PIDIE — Wakil Gubernur Aceh, Fadhlullah, menggelar pertemuan dengan para pemilik lahan garapan yang belum terselesaikan pembayaran ganti rugi tanam tumbuhnya di kawasan Jalan Tol Sigli–Banda Aceh seksi 1 Padang Tiji–Seulimuem. Pertemuan berlangsung di Warkop SPBU Gintong, Kecamatan Grong-Grong, Kabupaten Pidie, Rabu (29/10/2025).
Sebelum pertemuan dimulai, Wagub Fadhlullah terlebih dahulu meninjau sejumlah titik lokasi garapan masyarakat yang belum terbebaskan di ruas tol tersebut. Dalam peninjauan itu, Fadhlullah menemukan sejumlah fakta baru terkait permasalahan pembebasan lahan yang selama ini belum terungkap.
Pada pertemuan dengan warga, berbagai keluhan disampaikan masyarakat terkait alasan penolakan pembebasan lahan.
“Hari ini kami hadir lengkap bersama semua pihak terkait. Kami ingin mencari solusi terbaik agar pembangunan tol di seksi Padang Tiji–Seulimuem yang terkendala selama dua tahun bisa segera diselesaikan,” ujar Fadhlullah.
Usai mendengarkan aspirasi masyarakat, Wagub Fadhlullah memutuskan akan menggelar rapat lanjutan yang mempertemukan langsung warga dengan pengambil kebijakan di tingkat pusat, yakni Kementerian Kehutanan, Kementerian PUPR, dan Badan Pertanahan Nasional (BPN), serta melibatkan Kejaksaan Agung. Rapat dijadwalkan berlangsung pada Kamis (30/10/2025).
Sebelumnya, Project Director Tol Sigli–Banda Aceh dari PT Hutama Karya, Slamet, menjelaskan bahwa ruas tol Padang Tiji–Seulimuem masih membutuhkan pembangunan empat akses perlintasan tidak sebidang dan perbaikan tiga lereng tegak untuk memenuhi uji layak fungsional. Pekerjaan tersebut berada di atas 22 bidang tanah prioritas yang belum selesai proses ganti rugi tanam tumbuhnya.

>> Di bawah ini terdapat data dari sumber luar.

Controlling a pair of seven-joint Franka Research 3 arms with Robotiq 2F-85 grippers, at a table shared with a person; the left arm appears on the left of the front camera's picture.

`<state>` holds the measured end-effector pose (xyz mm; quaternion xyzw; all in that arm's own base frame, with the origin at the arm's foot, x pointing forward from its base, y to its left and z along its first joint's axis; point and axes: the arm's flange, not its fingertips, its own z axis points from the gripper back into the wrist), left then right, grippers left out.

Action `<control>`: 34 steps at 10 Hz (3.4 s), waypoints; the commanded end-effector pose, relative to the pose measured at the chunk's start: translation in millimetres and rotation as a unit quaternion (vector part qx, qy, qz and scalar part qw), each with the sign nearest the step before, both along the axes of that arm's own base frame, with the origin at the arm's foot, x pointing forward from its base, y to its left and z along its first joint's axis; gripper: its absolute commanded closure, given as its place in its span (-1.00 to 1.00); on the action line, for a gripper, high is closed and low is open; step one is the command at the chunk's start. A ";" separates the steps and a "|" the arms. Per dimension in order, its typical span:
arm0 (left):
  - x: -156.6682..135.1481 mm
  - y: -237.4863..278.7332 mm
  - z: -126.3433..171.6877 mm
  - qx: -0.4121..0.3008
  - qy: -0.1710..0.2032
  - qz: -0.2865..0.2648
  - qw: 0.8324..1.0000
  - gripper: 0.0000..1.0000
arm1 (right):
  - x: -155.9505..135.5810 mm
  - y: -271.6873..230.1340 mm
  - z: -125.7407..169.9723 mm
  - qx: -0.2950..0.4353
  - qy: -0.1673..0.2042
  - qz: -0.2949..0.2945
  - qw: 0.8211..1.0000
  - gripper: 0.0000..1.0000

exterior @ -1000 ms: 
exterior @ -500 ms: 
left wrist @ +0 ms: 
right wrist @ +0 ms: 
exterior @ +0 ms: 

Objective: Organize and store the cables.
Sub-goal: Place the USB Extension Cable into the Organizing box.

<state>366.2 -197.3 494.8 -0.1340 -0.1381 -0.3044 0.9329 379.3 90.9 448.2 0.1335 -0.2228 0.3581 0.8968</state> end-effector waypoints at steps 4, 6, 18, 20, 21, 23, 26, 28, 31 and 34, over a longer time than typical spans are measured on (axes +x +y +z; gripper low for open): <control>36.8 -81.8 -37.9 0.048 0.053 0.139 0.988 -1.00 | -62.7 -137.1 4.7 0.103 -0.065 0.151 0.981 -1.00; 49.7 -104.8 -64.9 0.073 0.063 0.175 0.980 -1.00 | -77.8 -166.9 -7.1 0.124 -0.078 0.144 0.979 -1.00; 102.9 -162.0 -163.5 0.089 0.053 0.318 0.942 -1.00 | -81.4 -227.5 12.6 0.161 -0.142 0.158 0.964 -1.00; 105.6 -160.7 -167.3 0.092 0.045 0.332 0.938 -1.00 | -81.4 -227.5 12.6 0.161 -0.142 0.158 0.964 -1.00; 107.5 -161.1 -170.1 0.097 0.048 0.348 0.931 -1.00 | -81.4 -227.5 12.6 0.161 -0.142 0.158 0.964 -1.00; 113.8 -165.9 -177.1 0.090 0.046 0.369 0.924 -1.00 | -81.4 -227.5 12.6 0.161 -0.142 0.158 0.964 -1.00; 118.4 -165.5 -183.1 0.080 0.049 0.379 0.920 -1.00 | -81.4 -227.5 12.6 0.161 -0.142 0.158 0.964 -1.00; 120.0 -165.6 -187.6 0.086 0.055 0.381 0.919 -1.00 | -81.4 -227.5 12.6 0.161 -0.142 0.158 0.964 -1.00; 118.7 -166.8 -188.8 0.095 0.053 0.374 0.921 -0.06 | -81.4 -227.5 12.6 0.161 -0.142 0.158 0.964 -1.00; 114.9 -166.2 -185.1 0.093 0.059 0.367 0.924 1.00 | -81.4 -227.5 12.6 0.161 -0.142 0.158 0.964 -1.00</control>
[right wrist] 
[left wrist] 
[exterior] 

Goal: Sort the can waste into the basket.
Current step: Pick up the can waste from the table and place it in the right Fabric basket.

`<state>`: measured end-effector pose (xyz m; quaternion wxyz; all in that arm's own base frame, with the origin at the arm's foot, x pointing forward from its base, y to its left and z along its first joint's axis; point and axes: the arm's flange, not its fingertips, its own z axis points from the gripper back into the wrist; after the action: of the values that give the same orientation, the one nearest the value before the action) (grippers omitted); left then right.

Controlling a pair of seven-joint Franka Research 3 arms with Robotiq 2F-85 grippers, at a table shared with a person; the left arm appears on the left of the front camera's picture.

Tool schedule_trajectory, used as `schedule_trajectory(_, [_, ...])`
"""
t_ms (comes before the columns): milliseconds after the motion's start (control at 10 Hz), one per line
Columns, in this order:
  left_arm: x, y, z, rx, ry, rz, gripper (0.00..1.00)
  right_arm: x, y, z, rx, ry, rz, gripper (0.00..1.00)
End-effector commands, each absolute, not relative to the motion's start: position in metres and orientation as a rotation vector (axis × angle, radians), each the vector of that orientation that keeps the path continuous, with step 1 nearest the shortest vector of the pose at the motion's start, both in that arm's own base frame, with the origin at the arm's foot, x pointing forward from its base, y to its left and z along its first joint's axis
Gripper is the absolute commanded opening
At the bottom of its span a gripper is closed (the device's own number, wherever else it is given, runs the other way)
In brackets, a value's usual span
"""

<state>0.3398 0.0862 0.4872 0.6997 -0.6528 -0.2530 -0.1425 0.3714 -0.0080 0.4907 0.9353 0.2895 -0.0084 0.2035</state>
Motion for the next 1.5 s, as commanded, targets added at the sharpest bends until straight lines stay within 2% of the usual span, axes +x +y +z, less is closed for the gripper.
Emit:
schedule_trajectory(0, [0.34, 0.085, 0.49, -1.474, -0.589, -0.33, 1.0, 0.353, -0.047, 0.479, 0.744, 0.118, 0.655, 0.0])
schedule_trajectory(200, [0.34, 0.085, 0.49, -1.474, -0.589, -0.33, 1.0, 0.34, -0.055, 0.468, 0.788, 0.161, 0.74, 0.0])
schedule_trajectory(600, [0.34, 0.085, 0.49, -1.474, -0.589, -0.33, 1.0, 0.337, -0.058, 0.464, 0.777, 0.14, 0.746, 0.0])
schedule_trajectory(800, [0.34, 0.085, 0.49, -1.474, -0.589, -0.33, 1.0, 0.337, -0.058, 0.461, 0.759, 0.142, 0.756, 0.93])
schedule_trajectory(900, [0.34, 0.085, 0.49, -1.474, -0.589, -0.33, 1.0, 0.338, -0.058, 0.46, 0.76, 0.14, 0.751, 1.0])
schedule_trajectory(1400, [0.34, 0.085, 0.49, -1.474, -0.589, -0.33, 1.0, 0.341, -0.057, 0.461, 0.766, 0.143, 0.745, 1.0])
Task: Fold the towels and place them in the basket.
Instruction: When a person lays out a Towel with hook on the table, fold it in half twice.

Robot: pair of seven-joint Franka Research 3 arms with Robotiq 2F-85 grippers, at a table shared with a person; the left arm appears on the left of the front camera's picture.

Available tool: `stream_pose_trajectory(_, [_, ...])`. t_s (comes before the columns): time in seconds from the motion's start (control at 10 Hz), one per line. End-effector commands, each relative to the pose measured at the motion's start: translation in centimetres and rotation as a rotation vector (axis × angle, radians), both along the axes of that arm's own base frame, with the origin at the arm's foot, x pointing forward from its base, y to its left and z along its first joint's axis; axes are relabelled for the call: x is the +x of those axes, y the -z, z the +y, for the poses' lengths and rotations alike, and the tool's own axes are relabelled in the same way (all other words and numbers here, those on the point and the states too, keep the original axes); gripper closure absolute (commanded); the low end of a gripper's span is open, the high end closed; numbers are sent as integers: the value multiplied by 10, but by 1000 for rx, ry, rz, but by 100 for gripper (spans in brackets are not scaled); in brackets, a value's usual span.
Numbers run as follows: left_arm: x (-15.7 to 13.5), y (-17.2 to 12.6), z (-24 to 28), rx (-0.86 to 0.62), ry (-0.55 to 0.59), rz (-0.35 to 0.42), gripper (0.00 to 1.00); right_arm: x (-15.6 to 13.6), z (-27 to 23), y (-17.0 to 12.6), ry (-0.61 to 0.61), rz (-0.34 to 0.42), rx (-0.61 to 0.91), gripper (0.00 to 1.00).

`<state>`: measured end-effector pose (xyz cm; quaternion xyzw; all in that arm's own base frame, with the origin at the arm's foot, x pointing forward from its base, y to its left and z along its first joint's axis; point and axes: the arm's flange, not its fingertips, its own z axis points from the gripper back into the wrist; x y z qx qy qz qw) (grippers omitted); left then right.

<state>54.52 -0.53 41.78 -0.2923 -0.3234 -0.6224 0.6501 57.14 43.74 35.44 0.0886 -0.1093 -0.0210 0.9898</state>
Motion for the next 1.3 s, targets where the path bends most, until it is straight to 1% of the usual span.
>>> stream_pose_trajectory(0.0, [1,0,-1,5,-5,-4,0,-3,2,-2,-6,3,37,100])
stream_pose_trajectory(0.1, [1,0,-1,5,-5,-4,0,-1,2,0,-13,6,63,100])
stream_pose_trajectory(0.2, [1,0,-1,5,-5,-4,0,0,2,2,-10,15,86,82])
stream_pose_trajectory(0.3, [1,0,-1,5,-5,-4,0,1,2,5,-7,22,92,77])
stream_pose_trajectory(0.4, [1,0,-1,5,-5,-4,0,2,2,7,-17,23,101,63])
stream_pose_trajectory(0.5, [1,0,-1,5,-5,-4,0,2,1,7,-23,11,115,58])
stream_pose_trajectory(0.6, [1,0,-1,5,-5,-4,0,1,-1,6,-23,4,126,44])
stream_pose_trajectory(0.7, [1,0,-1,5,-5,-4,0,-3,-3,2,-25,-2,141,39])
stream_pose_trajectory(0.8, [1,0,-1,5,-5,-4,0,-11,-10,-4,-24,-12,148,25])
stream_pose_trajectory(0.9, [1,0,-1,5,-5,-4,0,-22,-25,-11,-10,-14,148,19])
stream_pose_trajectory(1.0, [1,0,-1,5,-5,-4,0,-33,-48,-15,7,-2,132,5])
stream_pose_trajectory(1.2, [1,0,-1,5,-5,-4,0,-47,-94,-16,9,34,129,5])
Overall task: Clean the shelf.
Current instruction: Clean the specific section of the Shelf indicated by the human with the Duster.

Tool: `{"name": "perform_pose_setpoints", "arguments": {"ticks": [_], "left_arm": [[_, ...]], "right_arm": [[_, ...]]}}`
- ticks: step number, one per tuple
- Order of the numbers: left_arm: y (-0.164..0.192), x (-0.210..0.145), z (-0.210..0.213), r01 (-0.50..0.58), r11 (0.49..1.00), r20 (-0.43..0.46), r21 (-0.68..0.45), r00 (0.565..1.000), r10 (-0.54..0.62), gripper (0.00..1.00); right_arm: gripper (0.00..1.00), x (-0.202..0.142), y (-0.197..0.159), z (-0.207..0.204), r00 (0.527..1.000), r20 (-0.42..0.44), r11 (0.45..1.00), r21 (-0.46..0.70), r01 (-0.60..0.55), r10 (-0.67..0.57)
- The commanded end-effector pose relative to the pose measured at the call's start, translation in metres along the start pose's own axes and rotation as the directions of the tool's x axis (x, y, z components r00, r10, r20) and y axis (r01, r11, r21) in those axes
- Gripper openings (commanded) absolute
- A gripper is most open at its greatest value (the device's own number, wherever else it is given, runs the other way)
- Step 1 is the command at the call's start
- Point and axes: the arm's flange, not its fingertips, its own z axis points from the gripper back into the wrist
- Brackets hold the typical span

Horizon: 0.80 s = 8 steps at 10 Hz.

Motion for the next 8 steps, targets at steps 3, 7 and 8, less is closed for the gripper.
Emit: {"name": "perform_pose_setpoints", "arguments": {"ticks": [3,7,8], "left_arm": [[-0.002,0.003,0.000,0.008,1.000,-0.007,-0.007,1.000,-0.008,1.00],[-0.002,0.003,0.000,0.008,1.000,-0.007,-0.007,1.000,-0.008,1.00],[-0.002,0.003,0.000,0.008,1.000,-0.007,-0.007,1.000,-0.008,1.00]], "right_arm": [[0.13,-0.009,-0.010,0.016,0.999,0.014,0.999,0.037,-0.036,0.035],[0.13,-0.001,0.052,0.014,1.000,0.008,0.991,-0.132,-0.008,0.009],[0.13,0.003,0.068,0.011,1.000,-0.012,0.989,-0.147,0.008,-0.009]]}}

Sementara itu, Camat Padang Tiji, Asriadi, menyebutkan bahwa lahan tanaman tumbuh yang dilintasi jalan tol berada di Gampong Pulo Hagu dan Gampong Jurong Cot Paloh.
Di Gampong Pulo Hagu terdapat 191 persil tanah, dengan rincian 23 bidang sudah dibayar, 60 bidang telah teken namun belum dibayar, dan sisanya belum setuju. Sedangkan di Gampong Jurong Cot Paloh dari 49 persil tanah, 19 bidang telah dibayar, 15 sudah teken namun belum dibayar, dan sisanya masih menolak.
Salah satu pemilik lahan, Ayah Musa Ibrahim, menyampaikan keberatannya terhadap nilai ganti rugi yang ditetapkan pemerintah karena dianggap terlalu rendah.
“Harga tanah kami dihargai hanya Rp10 ribu hingga Rp7 ribu per meter, bahkan ada satu persil yang hanya dinilai Rp17 ribu. Kami berharap pemerintah meninjau kembali agar nilainya lebih wajar,” ujarnya.
Ayah Musa menuturkan, dirinya telah mengelola lahan tersebut sejak tahun 1980-an. “Kami memiliki peta yang ditandatangani Bupati Diah Ibrahim pada masa itu, saat lahan ini kami gunakan untuk peternakan,” tambahnya.
Kepala Kejaksaan Negeri Pidie, Suhendra, menegaskan bahwa penetapan harga tanaman tumbuh dilakukan berdasarkan ketentuan yang berlaku, bukan perkiraan semata. “Penetapan harga memiliki dasar perhitungan sesuai lokasi tanah dan jenis tanaman,” jelasnya.
Selain Wakil Gubernur Aceh, rapat tersebut turut dihadiri Pangdam Iskandar Muda Mayjen TNI Joko Hadi Susilo, Wakil Bupati Pidie Alzaizi, unsur Forkopimda Aceh dan Pidie, Danrem Lilawangsa, Asisten I Sekda Aceh, para Kepala SKPA, Kepala BPN Pidie, serta sejumlah pejabat terkait.
Hadir pula Keuchik Gampong Pulo Hagu, Edi Safriadi, dan Keuchik Jurong Cot Paloh, Anwar.